Microsoft announces Phi-3, a family of open AI models
Microsoft announced the Phi-3 family of open models, the most capable and cost-effective small language models
available. Phi-3 models outperform models of the same size and next size up
across a variety of benchmarks that evaluate language, coding and math
capabilities, thanks to training innovations developed by Microsoft
researchers.
Microsoft is now making the first in that family of
more powerful small language models publicly available: Phi-3-mini, measuring 3.8
billion parameters, which performs better than models twice its size, the
company said.
Starting today, it will be available in the Microsoft Azure AI Model Catalog and
on Hugging Face,
a platform for machine learning models, as well as Ollama, a lightweight
framework for running models on a local machine. It will also be available as
an NVIDIA
NIM microservice with a standard API interface that can be
deployed anywhere.
Microsoft also announced additional models to the Phi-3 family are
coming soon to offer more choice across quality and cost. Phi-3-small (7
billion parameters) and Phi-3-medium (14 billion parameters) will be available
in the Azure AI Model Catalog and other model gardens shortly.

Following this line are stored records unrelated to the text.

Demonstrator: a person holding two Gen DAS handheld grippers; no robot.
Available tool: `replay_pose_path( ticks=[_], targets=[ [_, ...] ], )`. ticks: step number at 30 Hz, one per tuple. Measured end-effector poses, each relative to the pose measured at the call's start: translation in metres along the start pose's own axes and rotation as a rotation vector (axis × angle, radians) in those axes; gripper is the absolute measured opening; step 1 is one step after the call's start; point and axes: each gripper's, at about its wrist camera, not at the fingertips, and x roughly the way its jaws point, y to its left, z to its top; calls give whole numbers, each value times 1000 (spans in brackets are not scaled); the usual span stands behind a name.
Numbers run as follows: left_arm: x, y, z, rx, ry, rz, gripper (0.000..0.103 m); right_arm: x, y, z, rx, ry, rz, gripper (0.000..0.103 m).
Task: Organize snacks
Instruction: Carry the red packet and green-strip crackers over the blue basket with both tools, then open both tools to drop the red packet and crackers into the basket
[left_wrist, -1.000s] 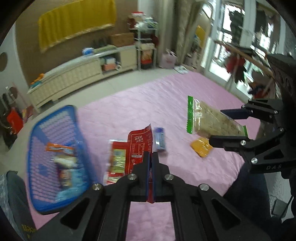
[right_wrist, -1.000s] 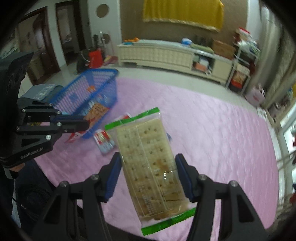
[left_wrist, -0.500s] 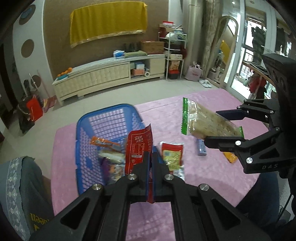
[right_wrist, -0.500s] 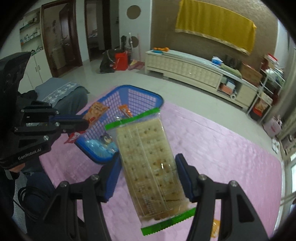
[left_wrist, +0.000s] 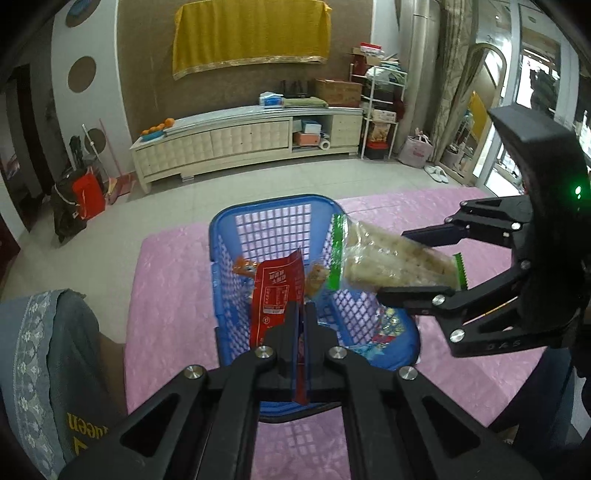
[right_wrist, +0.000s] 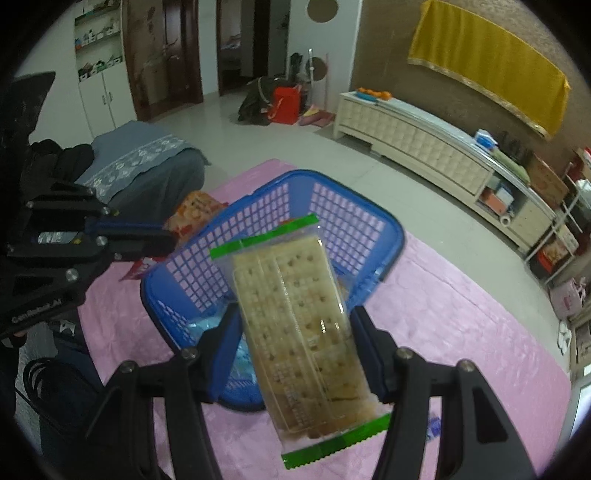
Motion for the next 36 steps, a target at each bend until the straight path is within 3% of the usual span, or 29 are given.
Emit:
replay_pose_path(
  ticks=[13,14,15,17,19,28,32,36],
  targets=[
    [5,17,-2,-28,2,9,2,37,19,9,-118,18,53,66],
    [4,15,-2,-28,4,10,2,38,21,8,-133,16,50,69],
    [4,14,-2,-28,5,11,2,39,22,8,-145,11,48,82],
    [4,12,-2,-29,7,10,2,33,26,3,-182,-32,26,98],
    [4,10,-2,-26,8,7,2,28,26,-1,-188,-51,24,101],
    [4,-1,1,-12,2,-23,2,11,1,-11,-48,-32,-20,103],
    [8,-10,5,-2,0,-43,2,-4,-4,-21,-21,-104,-131,103],
    [16,-17,9,1,3,-67,2,-5,-30,-24,141,-64,-93,103]
  ],
)
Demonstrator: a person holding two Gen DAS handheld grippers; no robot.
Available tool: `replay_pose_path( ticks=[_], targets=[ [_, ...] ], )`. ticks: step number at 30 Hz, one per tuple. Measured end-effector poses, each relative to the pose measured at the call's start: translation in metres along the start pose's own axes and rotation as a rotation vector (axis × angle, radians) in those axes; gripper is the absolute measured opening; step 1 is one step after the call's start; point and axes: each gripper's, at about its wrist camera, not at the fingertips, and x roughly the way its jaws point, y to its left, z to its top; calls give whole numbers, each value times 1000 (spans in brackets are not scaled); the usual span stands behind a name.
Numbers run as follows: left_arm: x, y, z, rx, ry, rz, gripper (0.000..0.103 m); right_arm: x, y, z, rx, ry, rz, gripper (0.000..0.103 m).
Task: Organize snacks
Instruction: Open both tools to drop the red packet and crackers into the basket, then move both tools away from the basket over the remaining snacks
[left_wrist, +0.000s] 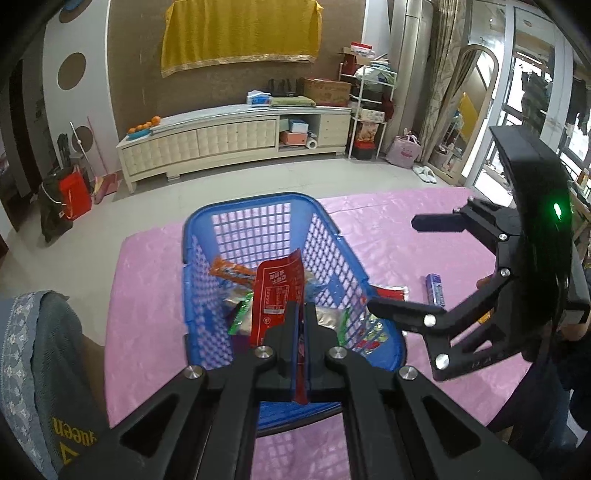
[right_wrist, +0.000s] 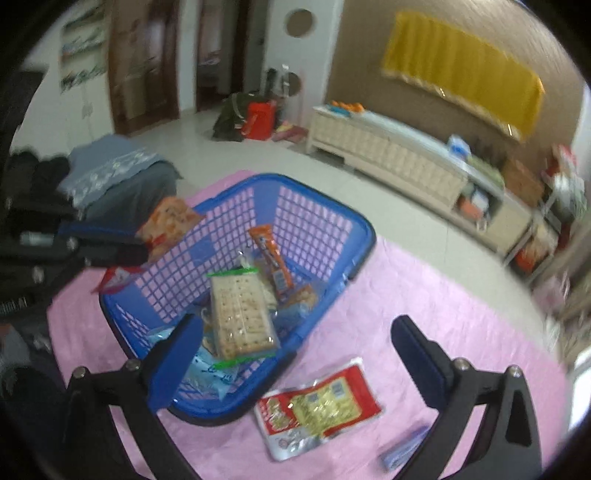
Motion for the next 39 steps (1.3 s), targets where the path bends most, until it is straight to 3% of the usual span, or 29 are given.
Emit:
replay_pose_path(
  ticks=[6,22,24,25,26,35,39],
  targets=[
    [19,-6,8,0,11,-20,2,2,-33,-5,157,34,-49,103],
    [89,1,30,19,69,4,2,29,-61,-9,208,66,-96,103],
    [95,4,32,0,72,22,19,30,-63,-10,214,64,-101,103],
    [98,9,33,-14,79,23,50,29,-63,-12,213,64,-105,103],
    [98,11,33,-21,80,27,69,29,-64,-13,211,65,-107,103],
    [73,5,27,-16,64,4,71,11,-78,-26,269,64,-93,103],
    [56,-17,23,32,39,-6,71,-9,-83,-39,308,52,-97,103]
  ],
)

Small language models are designed to perform well for simpler tasks,
are more accessible and easier to use for organizations with limited resources
and they can be more easily fine-tuned to meet specific needs.
“What we’re going to start to see is not a shift from large to small,
but a shift from a singular category of models to a portfolio of models where
customers get the ability to make a decision on what is the best model for
their scenario,” said Sonali Yadav, principal product manager for Generative AI
at Microsoft.
“Some customers may only need small models, some will need big models
and many are going to want to combine both in a variety of ways,” said Luis
Vargas, vice president of AI at Microsoft.
Choosing the right language model depends on an organization’s specific
needs, the complexity of the task and available resources. Small language
models are well suited for organizations looking to build applications that can
run locally on a device (as opposed to the cloud) and where a task doesn’t
require extensive reasoning or a quick response is needed.